## [EXERCISE PROMPT]
All lines at or after the one containing "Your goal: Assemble", up to the last line of the material, must be repeated exactly, and no others.

## [AVAILABLE DATA]
▬▬▬▬▬▬

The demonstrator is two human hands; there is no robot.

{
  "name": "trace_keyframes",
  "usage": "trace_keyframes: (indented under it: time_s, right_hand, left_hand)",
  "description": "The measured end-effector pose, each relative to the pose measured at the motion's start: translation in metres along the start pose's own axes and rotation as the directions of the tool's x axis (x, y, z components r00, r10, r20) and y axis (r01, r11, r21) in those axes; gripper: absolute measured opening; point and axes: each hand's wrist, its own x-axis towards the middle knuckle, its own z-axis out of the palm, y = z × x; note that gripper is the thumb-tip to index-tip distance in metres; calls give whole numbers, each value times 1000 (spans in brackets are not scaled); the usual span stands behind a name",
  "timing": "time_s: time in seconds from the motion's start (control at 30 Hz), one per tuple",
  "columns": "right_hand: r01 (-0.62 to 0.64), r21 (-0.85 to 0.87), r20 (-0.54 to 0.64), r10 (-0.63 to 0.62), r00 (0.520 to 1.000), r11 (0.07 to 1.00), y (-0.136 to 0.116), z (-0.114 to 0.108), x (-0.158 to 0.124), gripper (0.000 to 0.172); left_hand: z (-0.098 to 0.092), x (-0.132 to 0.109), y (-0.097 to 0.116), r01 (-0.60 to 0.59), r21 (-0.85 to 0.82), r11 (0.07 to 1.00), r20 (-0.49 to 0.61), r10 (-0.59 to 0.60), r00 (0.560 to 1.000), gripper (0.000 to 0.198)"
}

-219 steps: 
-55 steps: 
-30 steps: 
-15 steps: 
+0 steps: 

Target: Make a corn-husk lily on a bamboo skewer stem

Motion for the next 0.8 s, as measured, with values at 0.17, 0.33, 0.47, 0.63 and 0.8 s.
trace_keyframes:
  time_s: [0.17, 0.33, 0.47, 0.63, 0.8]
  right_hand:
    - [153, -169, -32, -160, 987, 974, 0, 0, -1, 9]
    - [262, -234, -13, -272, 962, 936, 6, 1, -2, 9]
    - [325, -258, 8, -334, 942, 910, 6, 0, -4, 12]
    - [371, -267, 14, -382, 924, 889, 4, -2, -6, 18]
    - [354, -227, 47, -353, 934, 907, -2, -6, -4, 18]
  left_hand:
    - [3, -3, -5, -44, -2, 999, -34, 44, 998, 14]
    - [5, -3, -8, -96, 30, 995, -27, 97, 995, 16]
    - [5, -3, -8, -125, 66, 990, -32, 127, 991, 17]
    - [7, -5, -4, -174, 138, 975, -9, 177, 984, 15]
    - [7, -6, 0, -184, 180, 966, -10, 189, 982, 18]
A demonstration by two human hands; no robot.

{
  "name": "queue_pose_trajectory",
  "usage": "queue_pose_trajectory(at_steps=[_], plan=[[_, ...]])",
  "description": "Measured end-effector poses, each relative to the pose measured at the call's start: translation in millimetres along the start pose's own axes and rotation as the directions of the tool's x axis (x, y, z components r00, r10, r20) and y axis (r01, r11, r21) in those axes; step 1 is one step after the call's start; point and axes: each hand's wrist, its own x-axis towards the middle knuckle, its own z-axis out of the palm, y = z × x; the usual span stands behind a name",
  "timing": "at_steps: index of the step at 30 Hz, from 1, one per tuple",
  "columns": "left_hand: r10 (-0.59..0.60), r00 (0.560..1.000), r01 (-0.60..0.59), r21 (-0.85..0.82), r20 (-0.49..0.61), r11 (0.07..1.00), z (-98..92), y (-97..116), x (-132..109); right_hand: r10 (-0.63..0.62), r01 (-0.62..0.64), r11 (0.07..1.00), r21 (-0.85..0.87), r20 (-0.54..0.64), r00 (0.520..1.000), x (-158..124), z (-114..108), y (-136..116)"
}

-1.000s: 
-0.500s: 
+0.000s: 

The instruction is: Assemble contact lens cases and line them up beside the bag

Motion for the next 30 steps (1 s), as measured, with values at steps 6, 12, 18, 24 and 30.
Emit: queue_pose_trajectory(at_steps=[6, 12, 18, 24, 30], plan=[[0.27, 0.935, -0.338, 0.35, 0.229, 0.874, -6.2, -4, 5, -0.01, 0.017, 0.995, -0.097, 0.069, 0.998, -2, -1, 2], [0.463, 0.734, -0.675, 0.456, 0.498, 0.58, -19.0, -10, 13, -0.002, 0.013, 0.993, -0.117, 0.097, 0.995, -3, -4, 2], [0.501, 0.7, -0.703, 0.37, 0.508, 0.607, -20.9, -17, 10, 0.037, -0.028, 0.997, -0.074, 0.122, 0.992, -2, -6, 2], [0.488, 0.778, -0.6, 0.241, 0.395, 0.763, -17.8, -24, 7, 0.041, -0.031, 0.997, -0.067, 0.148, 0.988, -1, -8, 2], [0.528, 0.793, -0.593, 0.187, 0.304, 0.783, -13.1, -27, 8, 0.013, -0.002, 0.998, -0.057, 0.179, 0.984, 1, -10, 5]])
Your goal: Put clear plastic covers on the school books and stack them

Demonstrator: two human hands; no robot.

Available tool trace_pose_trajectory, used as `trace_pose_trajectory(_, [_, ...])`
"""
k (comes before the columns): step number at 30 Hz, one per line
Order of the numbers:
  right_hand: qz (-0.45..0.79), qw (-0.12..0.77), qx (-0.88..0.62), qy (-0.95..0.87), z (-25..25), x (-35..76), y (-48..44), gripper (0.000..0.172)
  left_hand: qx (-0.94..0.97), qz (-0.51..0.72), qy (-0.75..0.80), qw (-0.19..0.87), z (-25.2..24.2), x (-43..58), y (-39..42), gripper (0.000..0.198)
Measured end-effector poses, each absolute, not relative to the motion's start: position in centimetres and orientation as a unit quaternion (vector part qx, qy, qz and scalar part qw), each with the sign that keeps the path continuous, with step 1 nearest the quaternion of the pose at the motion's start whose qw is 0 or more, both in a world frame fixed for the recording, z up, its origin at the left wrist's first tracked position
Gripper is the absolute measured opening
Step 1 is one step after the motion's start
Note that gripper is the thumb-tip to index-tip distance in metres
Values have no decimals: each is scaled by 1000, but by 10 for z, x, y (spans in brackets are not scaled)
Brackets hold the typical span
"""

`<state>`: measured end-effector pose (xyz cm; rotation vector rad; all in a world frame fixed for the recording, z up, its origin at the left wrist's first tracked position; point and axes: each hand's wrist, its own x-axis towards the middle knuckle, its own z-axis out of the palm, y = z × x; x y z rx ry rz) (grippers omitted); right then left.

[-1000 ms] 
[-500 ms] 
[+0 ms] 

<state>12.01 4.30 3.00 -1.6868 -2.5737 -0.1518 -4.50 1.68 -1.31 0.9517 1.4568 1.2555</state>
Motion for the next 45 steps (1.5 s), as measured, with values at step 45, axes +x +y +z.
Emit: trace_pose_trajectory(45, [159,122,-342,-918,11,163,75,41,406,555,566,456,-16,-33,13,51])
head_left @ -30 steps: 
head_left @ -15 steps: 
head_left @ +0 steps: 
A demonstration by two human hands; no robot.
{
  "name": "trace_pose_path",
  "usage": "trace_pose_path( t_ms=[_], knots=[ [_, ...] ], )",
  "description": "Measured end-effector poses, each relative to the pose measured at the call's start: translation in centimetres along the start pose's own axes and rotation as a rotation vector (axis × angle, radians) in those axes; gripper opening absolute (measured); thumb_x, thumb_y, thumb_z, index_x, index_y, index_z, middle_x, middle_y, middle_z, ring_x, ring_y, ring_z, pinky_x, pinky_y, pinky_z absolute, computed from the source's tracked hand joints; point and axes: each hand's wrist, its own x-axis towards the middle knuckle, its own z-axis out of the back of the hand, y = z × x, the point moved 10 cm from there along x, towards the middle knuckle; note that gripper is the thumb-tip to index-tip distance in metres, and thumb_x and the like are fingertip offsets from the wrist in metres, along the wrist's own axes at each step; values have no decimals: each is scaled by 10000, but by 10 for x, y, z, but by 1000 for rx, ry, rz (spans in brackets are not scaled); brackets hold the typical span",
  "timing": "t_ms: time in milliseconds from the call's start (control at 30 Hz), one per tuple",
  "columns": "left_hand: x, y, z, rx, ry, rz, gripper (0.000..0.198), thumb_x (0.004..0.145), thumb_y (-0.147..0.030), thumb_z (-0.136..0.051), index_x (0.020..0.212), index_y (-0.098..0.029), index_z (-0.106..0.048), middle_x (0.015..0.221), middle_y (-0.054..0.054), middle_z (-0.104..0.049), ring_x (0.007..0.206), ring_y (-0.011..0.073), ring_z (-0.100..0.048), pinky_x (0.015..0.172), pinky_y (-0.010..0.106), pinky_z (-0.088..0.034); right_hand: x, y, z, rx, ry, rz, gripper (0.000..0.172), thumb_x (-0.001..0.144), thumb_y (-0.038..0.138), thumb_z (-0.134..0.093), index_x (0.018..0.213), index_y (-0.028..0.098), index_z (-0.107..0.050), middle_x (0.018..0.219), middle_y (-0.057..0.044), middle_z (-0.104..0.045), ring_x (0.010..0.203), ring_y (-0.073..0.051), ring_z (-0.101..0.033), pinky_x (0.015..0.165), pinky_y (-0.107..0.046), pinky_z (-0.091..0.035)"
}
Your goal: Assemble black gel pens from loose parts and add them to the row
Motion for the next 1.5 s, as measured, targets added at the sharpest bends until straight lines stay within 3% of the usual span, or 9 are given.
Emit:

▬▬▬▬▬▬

## [RESPONSE TO THIS TASK]
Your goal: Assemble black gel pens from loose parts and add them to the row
Motion for the next 1.5 s, as measured, targets added at the sharpest bends until straight lines stay within 3% of the usual span, or 9 are given.
Emit:

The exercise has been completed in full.